> _Directions_
The entries below contain a stretch that opens with the line containing "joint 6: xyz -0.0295" and closes with the line containing "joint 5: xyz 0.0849"; set down that stretch exactly, both ends included, and nothing else.

•••

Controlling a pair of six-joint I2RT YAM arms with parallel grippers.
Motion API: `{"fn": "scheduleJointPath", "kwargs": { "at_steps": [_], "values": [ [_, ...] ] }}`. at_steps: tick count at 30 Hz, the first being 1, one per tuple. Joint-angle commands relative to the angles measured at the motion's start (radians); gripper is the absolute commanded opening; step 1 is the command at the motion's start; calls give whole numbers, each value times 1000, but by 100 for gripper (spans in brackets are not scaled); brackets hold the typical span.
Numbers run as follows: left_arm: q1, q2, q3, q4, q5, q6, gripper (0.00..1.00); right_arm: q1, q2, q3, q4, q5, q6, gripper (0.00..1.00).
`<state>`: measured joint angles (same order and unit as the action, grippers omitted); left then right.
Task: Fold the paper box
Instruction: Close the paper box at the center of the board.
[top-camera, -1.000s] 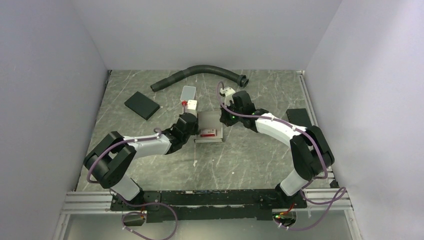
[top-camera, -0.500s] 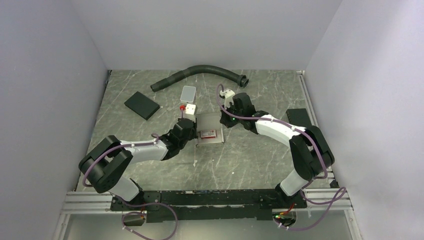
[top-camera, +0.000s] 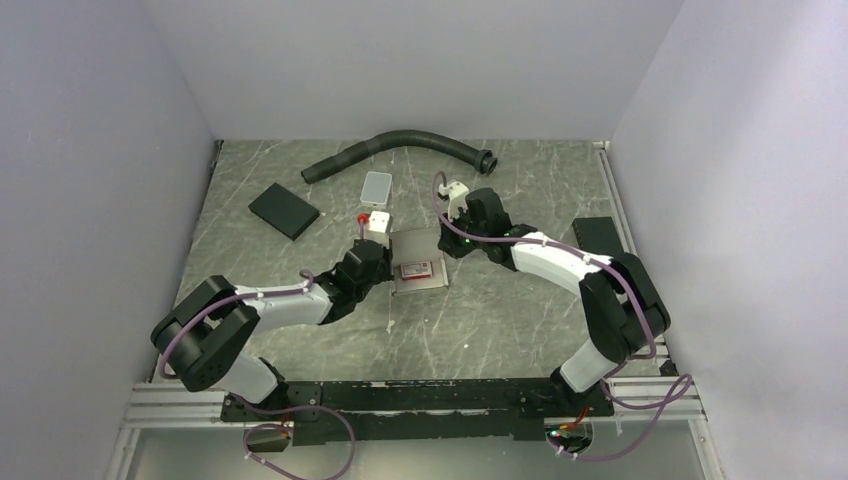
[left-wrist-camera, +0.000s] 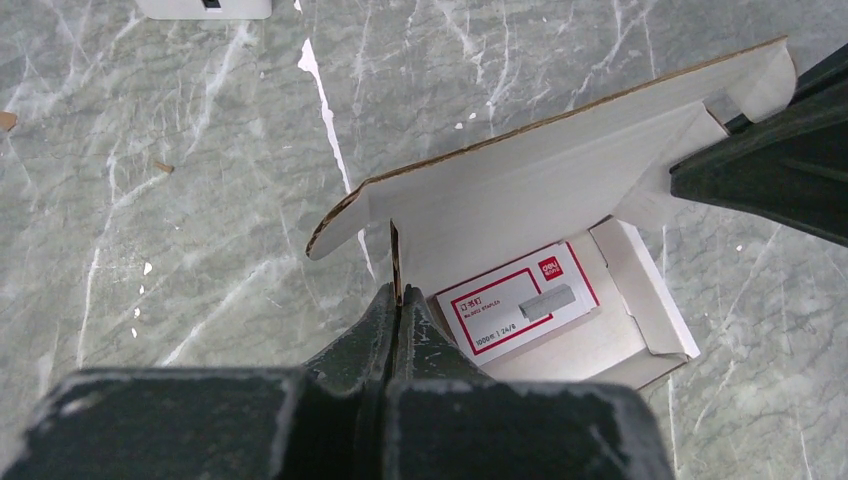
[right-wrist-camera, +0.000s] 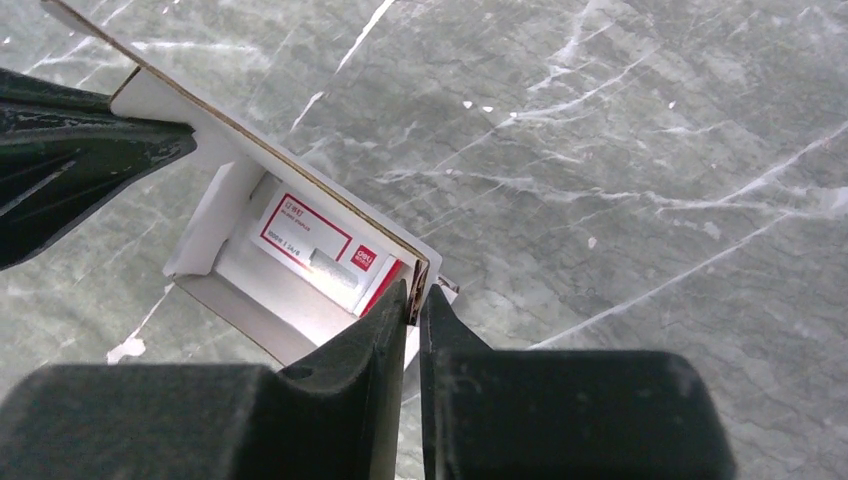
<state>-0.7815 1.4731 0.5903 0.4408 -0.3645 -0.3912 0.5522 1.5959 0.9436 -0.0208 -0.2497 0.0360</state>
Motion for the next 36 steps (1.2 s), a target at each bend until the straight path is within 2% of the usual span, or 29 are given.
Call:
{"fn": "scheduleJointPath", "kwargs": {
  "at_steps": [1,7,15,27,31,36],
  "values": [
    [-34,-16,-10,21,78,-29,0,40,-57,0,47,-167,9,14],
    [-35,-19,-9,20,68,-10,0,29,-58,14,26,-246,-6,18],
    [-36,-9,-6,31,88,20,0,-26,2,54,-57,-370,-24,29],
    [-45,-13,-12,34,75,60,0,-83,8,131,-252,-616,-263,50],
    [-47,-18,-16,42,78,82,0,-117,0,155,-339,-637,-383,57],
    [-47,-19,-21,50,86,106,0,-162,-24,161,-412,-632,-529,59]
  ]
}}
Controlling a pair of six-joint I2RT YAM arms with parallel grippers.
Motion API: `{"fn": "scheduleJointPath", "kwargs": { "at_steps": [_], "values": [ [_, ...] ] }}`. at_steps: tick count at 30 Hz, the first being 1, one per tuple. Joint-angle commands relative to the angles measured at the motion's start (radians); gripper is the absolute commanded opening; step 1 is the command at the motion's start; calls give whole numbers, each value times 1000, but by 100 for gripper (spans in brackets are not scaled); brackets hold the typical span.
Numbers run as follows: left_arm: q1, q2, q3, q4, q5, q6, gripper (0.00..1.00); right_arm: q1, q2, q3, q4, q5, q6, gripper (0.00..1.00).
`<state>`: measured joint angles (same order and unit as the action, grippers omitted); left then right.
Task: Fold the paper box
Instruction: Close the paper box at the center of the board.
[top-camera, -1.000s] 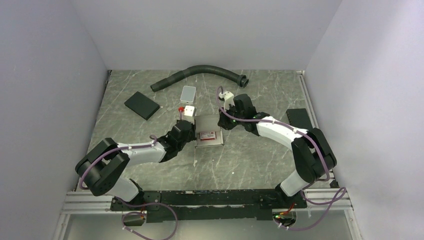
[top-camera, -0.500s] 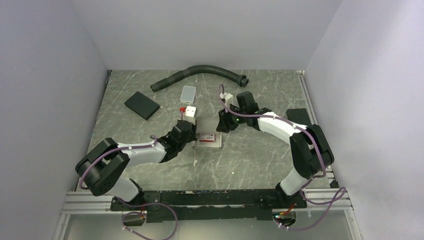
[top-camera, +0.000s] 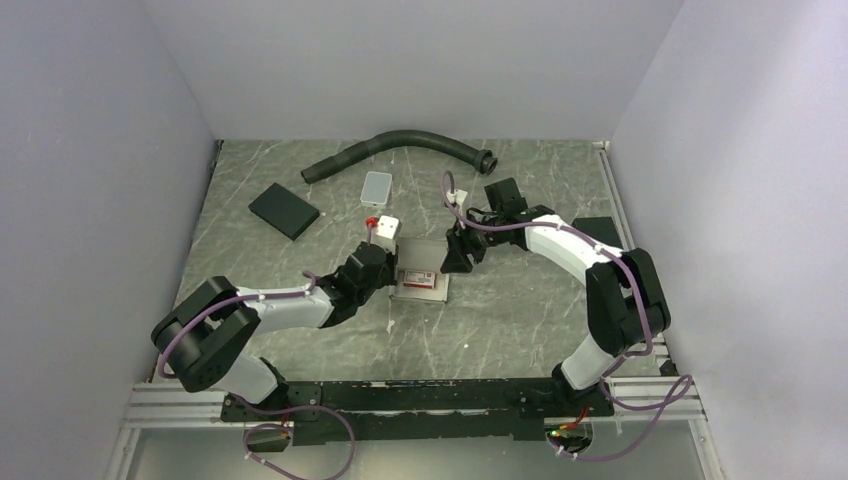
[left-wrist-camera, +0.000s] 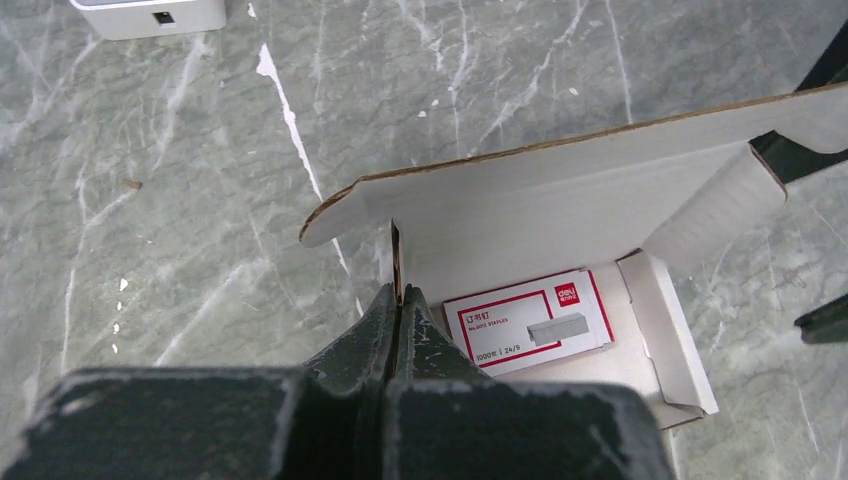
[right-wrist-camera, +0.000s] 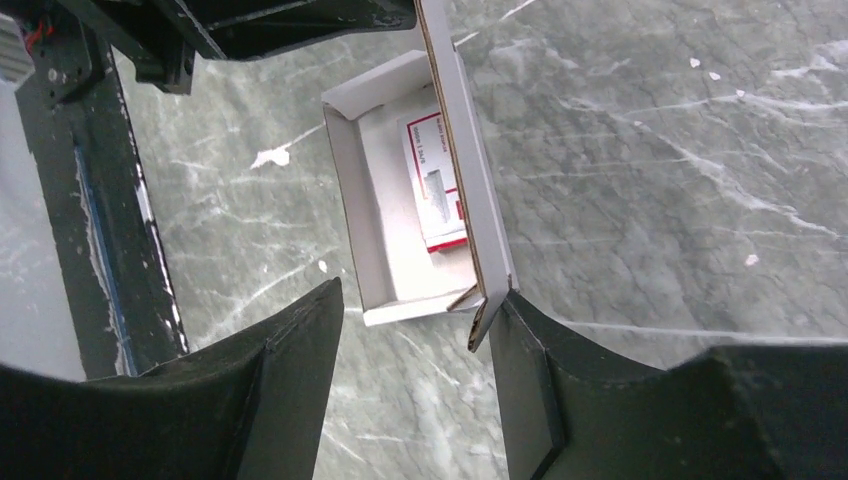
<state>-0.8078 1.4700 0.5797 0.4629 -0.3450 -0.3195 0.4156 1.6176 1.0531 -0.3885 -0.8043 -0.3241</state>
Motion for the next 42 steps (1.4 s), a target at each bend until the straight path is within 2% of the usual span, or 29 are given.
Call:
{"fn": "scheduleJointPath", "kwargs": {
  "at_steps": [1,10,15,19,21,24,26,28,34,37,42],
  "values": [
    [-20,-17,-10,29,68,37,0,-30,-54,49,-52,-73,-185,59],
    [-21,-19,-14,41,75,60,0,-78,-81,57,-154,-110,-342,64],
    [-21,-24,-19,42,76,77,0,-124,-117,74,-266,-137,-508,64],
    [-19,-37,-23,40,74,94,0,-152,-202,21,-224,-115,-586,63],
    [-21,-42,-24,38,72,106,0,-168,-266,-53,-102,-111,-618,66],
    [-20,-49,-23,34,81,121,0,-173,-345,-201,71,-50,-723,84],
    [-20,-48,-21,32,85,132,0,-172,-336,-232,99,-22,-804,85],
    [-21,-47,-20,33,90,139,0,-169,-283,-196,89,7,-802,82],
    [-21,-35,-14,41,105,145,0,-136,-132,-115,125,80,-731,56],
    [-21,-33,-12,46,105,144,0,-103,-107,-131,146,89,-705,51],
    [-20,-39,-14,47,104,142,0,-61,-99,-136,145,65,-675,50]
  ]
}}
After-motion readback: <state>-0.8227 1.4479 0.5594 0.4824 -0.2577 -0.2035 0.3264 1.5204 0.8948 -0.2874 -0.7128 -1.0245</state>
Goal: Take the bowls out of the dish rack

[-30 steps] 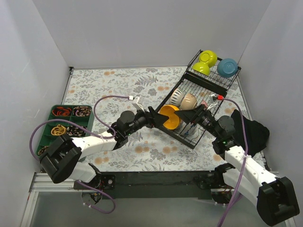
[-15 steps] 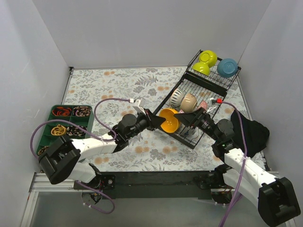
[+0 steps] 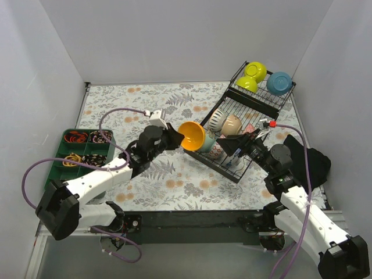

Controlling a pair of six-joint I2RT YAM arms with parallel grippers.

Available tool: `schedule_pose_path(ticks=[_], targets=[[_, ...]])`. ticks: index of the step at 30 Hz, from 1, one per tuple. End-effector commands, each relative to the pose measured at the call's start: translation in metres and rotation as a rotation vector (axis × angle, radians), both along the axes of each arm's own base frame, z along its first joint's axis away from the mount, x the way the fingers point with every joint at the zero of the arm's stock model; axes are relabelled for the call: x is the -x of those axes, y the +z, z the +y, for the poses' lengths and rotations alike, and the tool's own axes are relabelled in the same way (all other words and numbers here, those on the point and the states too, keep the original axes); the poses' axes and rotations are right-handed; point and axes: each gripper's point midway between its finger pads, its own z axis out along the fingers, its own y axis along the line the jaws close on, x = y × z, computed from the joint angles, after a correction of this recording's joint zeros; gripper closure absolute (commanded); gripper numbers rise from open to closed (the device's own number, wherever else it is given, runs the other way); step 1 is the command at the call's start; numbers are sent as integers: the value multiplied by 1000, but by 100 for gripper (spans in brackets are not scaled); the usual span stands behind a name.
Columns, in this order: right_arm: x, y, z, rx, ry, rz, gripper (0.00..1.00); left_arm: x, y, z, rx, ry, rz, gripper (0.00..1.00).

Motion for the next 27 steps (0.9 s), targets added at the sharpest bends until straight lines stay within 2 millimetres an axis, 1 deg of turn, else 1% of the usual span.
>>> schedule_pose_path(ticks=[1,2,3,4,5,6,7,8,9,10,11,12,13,15,16,17,19,20,21,26,27], targets=[[-14,0,-31,202,-176,-46,1,-38,-22,62,-133,134,162,100],[-15,-1,-36,244,-194,-63,2,-42,-25,68,-131,125,192,100],[-15,4,-43,263,-224,-78,1,-47,-27,76,-140,135,231,100],[-14,-3,-46,296,-233,-55,1,-63,-38,95,-156,190,273,100],[-13,-4,-50,323,-244,-63,1,-65,-43,95,-157,152,307,100],[-12,-1,-54,332,-263,-72,1,-74,-40,100,-159,162,323,100],[-10,-6,-56,350,-263,-61,1,-85,-58,111,-177,186,380,100],[-9,-7,-58,367,-262,-68,1,-87,-67,117,-190,180,416,100],[-7,-6,-59,375,-260,-76,2,-100,-59,120,-184,190,408,100],[-6,-7,-59,385,-258,-77,1,-109,-78,131,-200,211,462,100],[-4,-14,-61,411,-253,-61,2,-115,-82,138,-211,230,486,100],[-2,-13,-62,417,-253,-65,1,-122,-88,144,-223,240,504,100],[-1,-15,-63,426,-251,-65,2,-136,-92,151,-228,262,520,100],[2,-17,-65,440,-249,-65,2,-144,-105,164,-261,287,564,100],[3,-17,-65,444,-248,-64,2,-156,-99,166,-264,294,553,100],[5,-19,-67,450,-250,-60,2,-154,-118,169,-289,290,616,100],[6,-21,-68,462,-252,-59,1,-162,-120,178,-312,304,625,100],[6,-20,-70,463,-258,-64,2,-162,-129,181,-326,308,651,100],[7,-21,-70,467,-257,-57,1,-163,-132,188,-334,323,663,100],[8,-28,-72,487,-260,-44,2,-160,-142,197,-358,334,678,99],[7,-29,-73,487,-265,-40,1,-160,-143,197,-362,331,680,94]])
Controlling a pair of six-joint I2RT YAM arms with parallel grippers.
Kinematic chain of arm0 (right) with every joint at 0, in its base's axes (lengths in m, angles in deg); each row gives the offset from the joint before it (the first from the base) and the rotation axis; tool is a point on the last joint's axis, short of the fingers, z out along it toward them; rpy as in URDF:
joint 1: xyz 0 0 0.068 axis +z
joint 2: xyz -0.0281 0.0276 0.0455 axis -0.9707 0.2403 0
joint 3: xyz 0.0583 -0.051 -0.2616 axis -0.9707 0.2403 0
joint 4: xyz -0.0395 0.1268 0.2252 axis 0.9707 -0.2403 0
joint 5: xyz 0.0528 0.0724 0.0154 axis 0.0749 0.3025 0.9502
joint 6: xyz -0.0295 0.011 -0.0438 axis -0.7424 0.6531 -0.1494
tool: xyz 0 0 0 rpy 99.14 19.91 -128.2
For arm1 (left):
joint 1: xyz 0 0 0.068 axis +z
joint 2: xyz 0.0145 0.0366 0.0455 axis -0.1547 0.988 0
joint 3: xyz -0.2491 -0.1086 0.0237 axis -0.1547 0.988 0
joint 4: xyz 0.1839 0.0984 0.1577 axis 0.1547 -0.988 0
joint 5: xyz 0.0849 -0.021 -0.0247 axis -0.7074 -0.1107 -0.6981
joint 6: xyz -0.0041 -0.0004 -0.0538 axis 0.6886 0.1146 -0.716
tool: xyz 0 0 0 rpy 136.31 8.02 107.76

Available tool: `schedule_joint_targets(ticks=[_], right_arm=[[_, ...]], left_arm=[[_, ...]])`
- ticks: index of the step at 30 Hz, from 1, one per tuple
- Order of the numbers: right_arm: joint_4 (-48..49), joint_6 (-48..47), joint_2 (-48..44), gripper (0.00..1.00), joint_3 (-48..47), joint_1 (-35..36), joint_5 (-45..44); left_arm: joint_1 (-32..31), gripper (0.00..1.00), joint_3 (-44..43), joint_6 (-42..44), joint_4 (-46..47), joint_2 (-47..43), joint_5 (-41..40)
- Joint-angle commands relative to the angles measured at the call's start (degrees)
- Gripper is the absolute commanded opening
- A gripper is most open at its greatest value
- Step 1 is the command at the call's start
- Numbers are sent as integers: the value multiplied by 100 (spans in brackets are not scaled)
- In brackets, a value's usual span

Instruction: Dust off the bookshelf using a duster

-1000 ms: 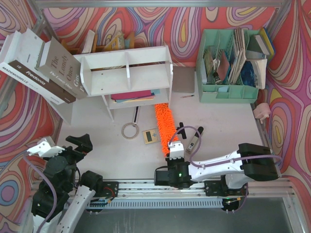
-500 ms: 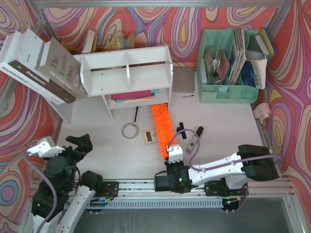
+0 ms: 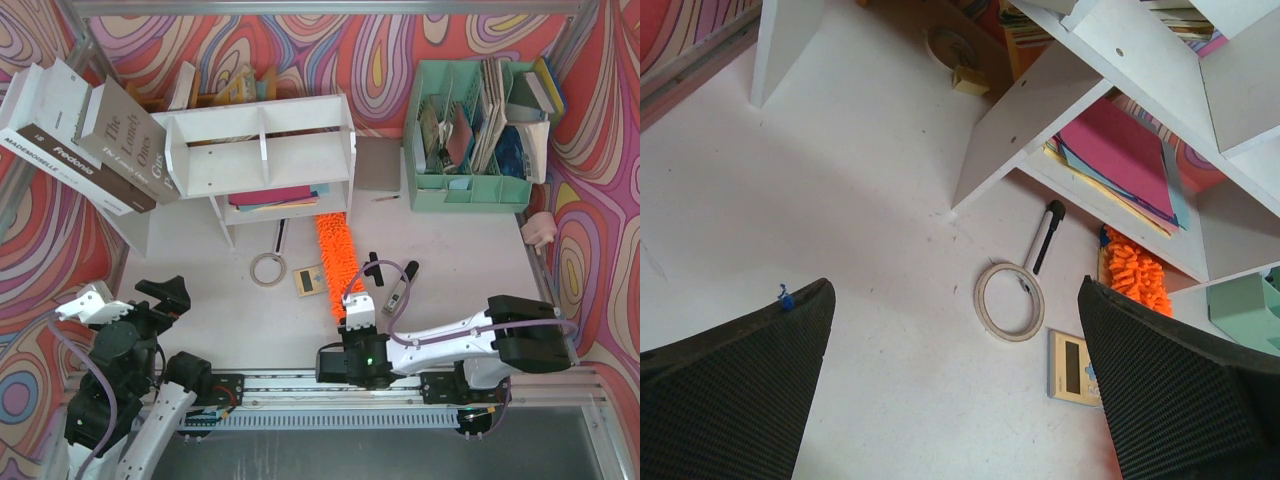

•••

> _Result below_
joint 6: xyz -0.0295 0.011 -0.0438 axis -0.7424 0.6531 -0.1494
tool: xyz 0 0 0 rpy 99.14 19.91 -128.2
For arm1 (left):
joint 1: xyz 0 0 0.068 axis +z
joint 2: xyz 0.0145 0.0366 0.0455 axis -0.1547 0.988 0
joint 3: xyz -0.2491 -0.1086 0.0237 axis -0.1547 0.988 0
joint 4: xyz 0.1839 0.0984 0.1577 axis 0.1547 -0.988 0
joint 5: xyz 0.0849 -0.021 -0.0247 axis -0.7074 -0.1107 -0.6981

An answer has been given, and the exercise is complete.